A Born Structure on the Tangent Bundle of a Hessian Manifold

TL;DR

This paper explores the relationship between Hessian structures and Born structures on the tangent bundle of a manifold, establishing conditions under which the almost Born structure becomes integrable.

Contribution

It demonstrates the equivalence between Hessian structures and the integrability of the induced almost Born structure on the tangent bundle.

Findings

Hessian structures induce almost Born structures on tangent bundles.

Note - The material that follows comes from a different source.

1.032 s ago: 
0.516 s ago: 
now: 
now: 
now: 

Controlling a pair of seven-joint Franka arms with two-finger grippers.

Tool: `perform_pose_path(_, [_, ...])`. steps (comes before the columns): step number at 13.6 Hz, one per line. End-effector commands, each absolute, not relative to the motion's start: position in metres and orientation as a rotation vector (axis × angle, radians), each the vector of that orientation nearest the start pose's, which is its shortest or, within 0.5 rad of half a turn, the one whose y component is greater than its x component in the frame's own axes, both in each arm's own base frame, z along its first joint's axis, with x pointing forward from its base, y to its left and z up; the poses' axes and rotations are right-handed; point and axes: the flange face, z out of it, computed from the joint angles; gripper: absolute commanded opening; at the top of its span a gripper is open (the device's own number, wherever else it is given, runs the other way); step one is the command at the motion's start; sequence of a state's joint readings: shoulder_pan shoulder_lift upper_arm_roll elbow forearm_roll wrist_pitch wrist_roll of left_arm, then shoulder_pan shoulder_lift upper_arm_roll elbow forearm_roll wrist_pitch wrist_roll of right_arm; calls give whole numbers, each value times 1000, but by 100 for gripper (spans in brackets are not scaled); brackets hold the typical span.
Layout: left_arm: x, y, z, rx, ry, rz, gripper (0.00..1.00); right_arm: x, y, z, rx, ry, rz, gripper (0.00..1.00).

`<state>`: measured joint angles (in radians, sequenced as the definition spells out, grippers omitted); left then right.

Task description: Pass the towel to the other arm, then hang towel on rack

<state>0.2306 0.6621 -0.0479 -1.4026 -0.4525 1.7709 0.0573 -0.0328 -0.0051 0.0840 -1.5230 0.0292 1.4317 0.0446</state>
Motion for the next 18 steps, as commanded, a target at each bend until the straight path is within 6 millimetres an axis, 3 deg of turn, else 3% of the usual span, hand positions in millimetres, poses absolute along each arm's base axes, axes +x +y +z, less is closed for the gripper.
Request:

The paper establishes conditions for the integrability of the almost Born structure.

It links geometric structures with integrability conditions in differential geometry.

Abstract

The Hessian structure, introduced by Shima(1976), is a geometric structure consisting of a pair $(\nabla,g)$ of an affine connection $\nabla$ and a Riemannian metric $g$ satisfying certain conditions. On the other hand, the Born structure, introduced by Freidel et al.(2014), is a strictly stronger geometric structure than an almost (para-)Hermitian structure. Marotta and Szabo(2019) proved that for a given manifold endowed with a pair $(\nabla, g)$, one can introduce an almost Born structure on the tangent bundle. In this article, we study the equivalence between the conditions that the pair $(\nabla, g)$ defines a Hessian structure, and that the induced almost Born structure is integrable.